In recent years, many states have grappled with the challenge of balancing the interests of regulated energy utilities to earn revenue by selling power with the public policy goal of reducing energy consumption. To meet this challenge, more than 30 states in the U.S. have successfully used innovative utility rates, termed “alternative ratemaking,” to better align utility financial incentives with the public policy goal of increasing energy efficiency and distributed energy resources. Research by the American Council for an Energy-Efficient Economy shows that states with alternative ratemaking policies achieve 50% higher savings from their energy efficiency programs. Following two recent actions, the Commonwealth of Pennsylvania is now poised to take advantage of these tools as well.
On June 23, the Public Utility Commission (PUC) published its Proposed Policy Statement on Alternative Ratemaking in the Pennsylvania Bulletin. The Proposed Policy Statement is the product of more than two years of PUC action beginning in March 2016, when the PUC held a hearing to determine whether revenue decoupling and other ratemaking mechanisms would encourage energy utilities to better implement energy efficiency and conservation programs.
The day before, June 22, the Pennsylvania Senate passed, by a 41-8 margin, Act 58, which permits the PUC to approve the use of alternative ratemaking mechanisms, including revenue decoupling, performance-based rates, formula rates, and multi-year rate plans, as part of a base rate proceeding. Gov. Wolf signed the Act into law on June 26.
Importantly, the Act clarifies the PUC’s once murky legal authority to approve such rates. Previously, some stakeholders believed that alternative ratemaking was precluded by Pennsylvania’s energy efficiency law, Act 129, because it contained specific language barring utilities from collecting “decreased revenue” outside a traditional base rate case. Act 58 makes it clear that Act 129 is not a statutory barrier to alternative ratemaking in Pennsylvania. With the law settled, the focus now shifts to the PUC’s Proposed Policy Statement to set the criteria by which alternative ratemaking is implemented.

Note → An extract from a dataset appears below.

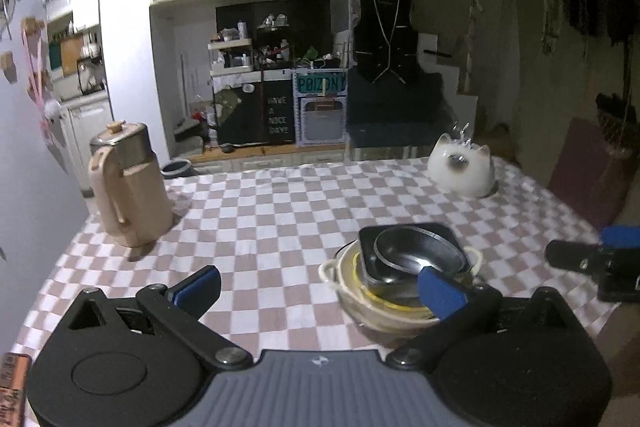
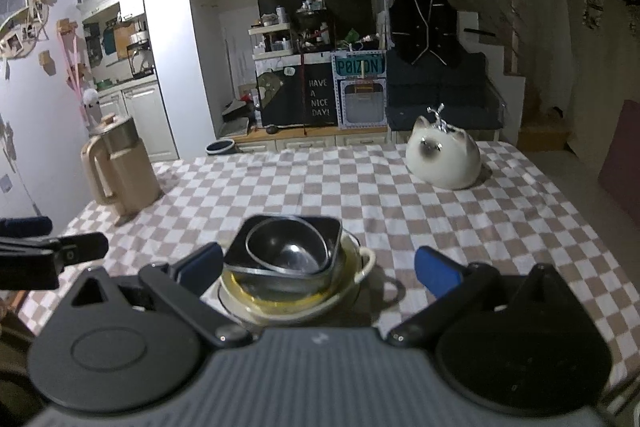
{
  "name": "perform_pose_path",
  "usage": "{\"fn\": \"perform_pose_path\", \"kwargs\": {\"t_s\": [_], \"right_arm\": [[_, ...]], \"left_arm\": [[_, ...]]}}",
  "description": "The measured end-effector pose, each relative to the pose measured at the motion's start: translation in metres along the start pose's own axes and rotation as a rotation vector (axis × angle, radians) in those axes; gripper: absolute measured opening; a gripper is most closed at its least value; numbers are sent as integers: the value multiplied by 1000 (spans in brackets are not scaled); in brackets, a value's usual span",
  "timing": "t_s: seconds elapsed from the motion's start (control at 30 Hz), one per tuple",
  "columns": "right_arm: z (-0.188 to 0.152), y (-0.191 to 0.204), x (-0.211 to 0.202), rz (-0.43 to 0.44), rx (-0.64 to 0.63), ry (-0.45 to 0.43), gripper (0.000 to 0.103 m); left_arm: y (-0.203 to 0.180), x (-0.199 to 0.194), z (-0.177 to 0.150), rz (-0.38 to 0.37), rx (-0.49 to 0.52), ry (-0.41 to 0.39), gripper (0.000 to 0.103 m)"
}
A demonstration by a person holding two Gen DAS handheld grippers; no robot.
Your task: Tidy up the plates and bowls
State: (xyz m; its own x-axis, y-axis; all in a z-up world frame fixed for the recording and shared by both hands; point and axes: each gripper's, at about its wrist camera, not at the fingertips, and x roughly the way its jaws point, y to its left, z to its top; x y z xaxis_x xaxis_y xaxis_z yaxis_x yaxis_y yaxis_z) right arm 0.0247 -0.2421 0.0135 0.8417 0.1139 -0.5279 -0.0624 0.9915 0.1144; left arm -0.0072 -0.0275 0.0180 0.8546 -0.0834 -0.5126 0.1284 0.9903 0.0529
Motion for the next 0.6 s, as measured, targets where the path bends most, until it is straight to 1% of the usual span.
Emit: {"fn": "perform_pose_path", "kwargs": {"t_s": [0.07, 0.2, 0.3, 0.43, 0.6], "right_arm": [[-3, -1, 0, -8, 3, 0, 103], [-10, -5, -8, -34, 19, -16, 103], [-18, -7, -8, -44, 15, -5, 103], [-28, -1, -10, -47, -22, 13, 103], [-32, 6, -14, -30, -70, 6, 103]], "left_arm": [[-4, -2, -5, 10, 19, -8, 103], [-5, -4, -13, -5, 8, -9, 103], [-6, -5, -20, 1, 11, -8, 103], [-10, -5, -31, 11, 28, 4, 103], [-7, -2, -41, 0, 14, 40, 103]]}}
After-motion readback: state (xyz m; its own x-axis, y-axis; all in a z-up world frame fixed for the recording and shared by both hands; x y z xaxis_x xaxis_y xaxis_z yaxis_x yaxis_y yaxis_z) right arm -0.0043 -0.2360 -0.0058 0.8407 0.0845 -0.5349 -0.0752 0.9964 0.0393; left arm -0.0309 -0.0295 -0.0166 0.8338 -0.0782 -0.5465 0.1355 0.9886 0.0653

The policy statement invites utilities to propose alternative ratemaking mechanisms that will reduce disincentives to promoting the efficient use of energy and provide incentives “to improve system economic efficiency, avoid future capital investments, and ensure that fixed utilities receive adequate revenue to maintain the safe reliable operation of their distribution systems.”
The proposed policy statement stops short of proposing a one-size-fits all approach. Instead, it lays out a list of “considerations” that it will use in determining rates that promote the efficient use of energy. These include:
- How the rates align revenues with cost causation principles as to both fixed and variable costs.
- How the rates impact the fixed utility’s capacity utilization.
- Whether the rates reflect the level of demand associated with the customer’s anticipated consumption levels.
- How the rates limit or eliminate interclass and intraclass cost shifting.
- How the rates limit or eliminate disincentives for the promotion of efficiency programs.
- How the rates impact customer incentives to employ efficiency measures and distributed energy resources.
- How the rates impact low-income customers and support consumer assistance programs.
- How the rates impact customer rate stability principles.
- How weather impacts utility revenue under these rates.
- How the rates impact the frequency of rate case filings and affect regulatory lag.
- If or how the rates interact with other revenue sources,
- Whether the alternative rate mechanism includes appropriate consumer protections.
- Whether the alternative rate mechanism is understandable and acceptable to consumers and comports with Commonwealth law.
The initial comment period for the proposed policy statement closes August 22, and given the flurry of activity around alternative ratemaking in recent months, this docket is sure to set the stage for what utility ratemaking in Pennsylvania looks like in the future.
KEEA believes this is policy that puts energy efficiency at the center of alternative ratemaking. By setting strong criteria that values to importance of energy efficiency and other advanced energy resources, Pennsylvania will be able to step into the 21st century with a utility business model that rewards utilities for investments in energy efficiency, and results in more energy savings for businesses and households from utility programs under Act 129.